Thursday, September 6, 2018

How to Live Safely in a Science Fictional Universe by Charles Yu



A man lives in a time machine and travels back and forth in his life. Or maybe he reminisces about some key points of his life. Or maybe he is trapped in a time loop. Or maybe he is in a padded cell in a mental hospital. Any (or all) of the above could have been possible during this book.

This is a mostly confusing book with a very fragmented narrative style with some meta-literary aspects, as the book itself was introduced inside the novel, but that didn’t work very well — nowhere near as well as the “meta-structure” in some other books; for example, in “The Raw Shark Texts”.

The ending made the book slightly better, but to read 200 pages for a payout of 25 pages? I even thought about abandoning the book. I hardly ever quit books, but I was pretty tempted to do so with this one.
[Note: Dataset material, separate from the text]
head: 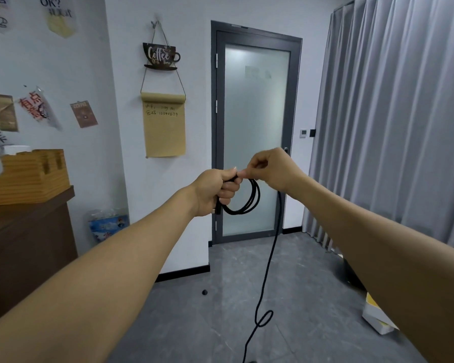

The back cover states that the book is “hilarious” and “funny and moving” and that the author’s “sense of humor… sets him apart”. I would claim that this is false advertising. I wasn’t able to see the hilariousness in a book where the protagonist is lost and at least slightly distressed most of the time. There was practically nothing funny or hilarious (well, the accounting software who didn’t know that he is just a program and who dated a spreadsheet was a little funny). The text was pretty heavy going at places; anything that demands sentences longer than one page could be told just as well with a shorter style. I was pretty disappointed, and didn’t get what I was expecting. The book might have worked as a novelette, but there wasn’t enough decent material for a full novel.


239 pp.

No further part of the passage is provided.